Qatar's stock market, notably, hasn't really been doing well, though its economy was one of those less affected by the crisis. What's your reading of that?

It has surprised a lot of people. It's another consensus call that Qatar is one of the favourite destinations for investors. There is an interesting statistic, if you look at the trough and the year to date, the market is actually higher than any other market here. They bottomed quite early, and from that point they are actually the better performer.

Again, there are two parts of the cycle here. We have seen a lot of the performance being driven by the initiatives of the government (purchasing some of the bad assets), helping investor sentiment. Foreigners have in fact invested quite hugely into Qatar, but to continue that momentum, you need the local investors, and that's where it has been disappointing.

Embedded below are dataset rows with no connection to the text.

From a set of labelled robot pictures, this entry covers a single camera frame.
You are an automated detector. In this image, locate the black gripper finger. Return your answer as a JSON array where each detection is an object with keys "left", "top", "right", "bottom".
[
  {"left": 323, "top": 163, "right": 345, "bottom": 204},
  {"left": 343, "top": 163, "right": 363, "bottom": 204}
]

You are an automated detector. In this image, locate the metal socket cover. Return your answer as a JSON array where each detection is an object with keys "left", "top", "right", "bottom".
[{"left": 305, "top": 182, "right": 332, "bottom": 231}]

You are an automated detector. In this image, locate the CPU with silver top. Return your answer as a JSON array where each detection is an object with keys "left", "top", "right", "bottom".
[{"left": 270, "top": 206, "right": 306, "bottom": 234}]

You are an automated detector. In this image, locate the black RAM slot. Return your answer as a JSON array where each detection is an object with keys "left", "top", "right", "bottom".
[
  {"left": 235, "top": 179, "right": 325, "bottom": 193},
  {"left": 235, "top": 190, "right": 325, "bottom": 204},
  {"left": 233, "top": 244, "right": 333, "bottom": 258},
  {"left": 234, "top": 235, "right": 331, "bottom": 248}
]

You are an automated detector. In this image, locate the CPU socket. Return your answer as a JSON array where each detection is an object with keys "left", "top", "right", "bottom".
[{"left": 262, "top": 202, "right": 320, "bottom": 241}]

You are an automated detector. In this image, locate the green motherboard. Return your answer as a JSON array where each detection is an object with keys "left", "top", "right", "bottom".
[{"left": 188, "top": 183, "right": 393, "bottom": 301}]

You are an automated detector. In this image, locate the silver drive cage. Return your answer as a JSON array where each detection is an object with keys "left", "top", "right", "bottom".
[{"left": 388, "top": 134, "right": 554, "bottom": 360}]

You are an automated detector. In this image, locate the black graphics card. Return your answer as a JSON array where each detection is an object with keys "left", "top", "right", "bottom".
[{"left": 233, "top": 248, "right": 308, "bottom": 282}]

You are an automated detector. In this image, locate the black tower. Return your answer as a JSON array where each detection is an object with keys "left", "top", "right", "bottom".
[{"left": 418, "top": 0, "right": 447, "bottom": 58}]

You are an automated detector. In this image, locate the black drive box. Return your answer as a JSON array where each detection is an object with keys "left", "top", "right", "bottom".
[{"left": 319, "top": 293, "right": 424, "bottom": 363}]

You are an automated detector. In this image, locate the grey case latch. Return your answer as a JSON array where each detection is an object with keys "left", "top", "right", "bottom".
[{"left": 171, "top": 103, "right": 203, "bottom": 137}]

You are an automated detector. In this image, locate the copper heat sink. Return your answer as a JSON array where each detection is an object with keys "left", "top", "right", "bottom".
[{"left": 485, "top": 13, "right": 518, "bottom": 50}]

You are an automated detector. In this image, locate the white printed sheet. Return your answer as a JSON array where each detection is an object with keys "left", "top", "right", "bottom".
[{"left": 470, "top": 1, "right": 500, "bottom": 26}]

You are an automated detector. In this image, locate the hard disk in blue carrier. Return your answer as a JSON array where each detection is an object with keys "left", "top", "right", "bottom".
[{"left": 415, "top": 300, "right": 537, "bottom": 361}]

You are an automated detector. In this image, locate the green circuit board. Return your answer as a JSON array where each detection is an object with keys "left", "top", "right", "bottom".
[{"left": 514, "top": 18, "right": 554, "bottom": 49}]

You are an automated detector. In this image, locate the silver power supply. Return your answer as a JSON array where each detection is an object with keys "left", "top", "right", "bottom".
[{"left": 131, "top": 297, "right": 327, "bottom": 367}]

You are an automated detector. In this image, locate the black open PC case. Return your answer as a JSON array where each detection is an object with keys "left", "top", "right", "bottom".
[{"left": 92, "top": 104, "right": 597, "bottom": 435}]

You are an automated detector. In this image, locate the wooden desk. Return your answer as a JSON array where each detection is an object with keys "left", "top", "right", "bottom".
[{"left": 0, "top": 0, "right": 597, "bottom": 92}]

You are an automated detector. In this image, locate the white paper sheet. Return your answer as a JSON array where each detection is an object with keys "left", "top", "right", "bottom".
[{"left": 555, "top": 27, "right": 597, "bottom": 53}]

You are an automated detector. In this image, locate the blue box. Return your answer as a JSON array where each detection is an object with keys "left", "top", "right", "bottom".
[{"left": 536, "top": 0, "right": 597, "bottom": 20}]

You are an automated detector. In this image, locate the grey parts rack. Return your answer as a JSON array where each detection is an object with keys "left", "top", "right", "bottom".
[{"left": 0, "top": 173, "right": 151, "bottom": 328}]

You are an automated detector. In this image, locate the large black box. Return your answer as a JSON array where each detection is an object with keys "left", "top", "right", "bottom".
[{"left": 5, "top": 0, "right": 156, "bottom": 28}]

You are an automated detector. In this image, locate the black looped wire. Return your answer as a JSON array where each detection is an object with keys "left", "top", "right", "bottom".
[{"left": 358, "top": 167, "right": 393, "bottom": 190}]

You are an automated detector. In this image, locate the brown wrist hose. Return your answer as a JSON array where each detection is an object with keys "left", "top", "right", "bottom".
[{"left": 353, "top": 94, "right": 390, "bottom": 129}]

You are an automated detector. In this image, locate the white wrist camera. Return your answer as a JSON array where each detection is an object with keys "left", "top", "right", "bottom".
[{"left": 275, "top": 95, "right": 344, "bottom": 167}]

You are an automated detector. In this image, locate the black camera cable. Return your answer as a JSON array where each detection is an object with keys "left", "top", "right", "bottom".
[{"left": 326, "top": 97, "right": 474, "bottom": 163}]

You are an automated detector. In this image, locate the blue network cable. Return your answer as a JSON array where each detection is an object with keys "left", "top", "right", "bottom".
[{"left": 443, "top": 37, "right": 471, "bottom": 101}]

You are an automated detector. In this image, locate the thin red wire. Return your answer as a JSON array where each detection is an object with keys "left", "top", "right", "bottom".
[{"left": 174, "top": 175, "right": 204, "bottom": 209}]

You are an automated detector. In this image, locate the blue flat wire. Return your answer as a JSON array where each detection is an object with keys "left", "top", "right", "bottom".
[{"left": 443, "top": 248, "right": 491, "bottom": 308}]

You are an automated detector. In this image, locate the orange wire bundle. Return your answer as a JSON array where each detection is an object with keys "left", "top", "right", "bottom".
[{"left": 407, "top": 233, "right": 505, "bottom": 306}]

Retail money is still reluctant to participate in the global rally — and that's anywhere in the world. The global rally has been about institutional investors.

Apart from consolidation, what would you say are the lessons to be learned from the crisis for the markets of the region? What kind of changes do you expect?

Even before the crisis we were in a development stage here, in companies' investor relations — in terms of reporting on time, being transparent on earnings, talking about mergers or potential mergers. These are all issues that were there pre-crisis, and remain post-crisis.

We have seen some of the capital market authorities being quite bold, saying (for instance) "if you don't give us disclosure in certain areas, you can't report on your earnings." I feel their intentions [as policymakers] are great.

[The trends now are] still in line with this maturing cycle, and development of a classical frontier market; it's still an ongoing process. A lot of investors I touch base with would like to see more transparency on the earnings side, but also in the way the corporate news is disseminated. Also, it's important to safeguard liquidity, maybe to look at some dedicated market-makers for certain markets, so investors can get in and out.

Does it make you positive about the future?

Absolutely. As we gain more traction in the global recovery, this region will be one of the outperformers. When liquidity improves, you will even find the UAE will outperform, as a classical frontier market. We are quite positive on [the outlook for] oil, and that has a bearing on the economic growth of the region, which is really aggressively going to pick up in 2010.

That clearly bodes well in terms of investors, and investability, within the region. For us, the Middle East will be one of the top choices. It will be in the top quartile [of performers] in the recovery phase. [Looking ahead], it's still small, a maturing environment that has great outperformance appeal.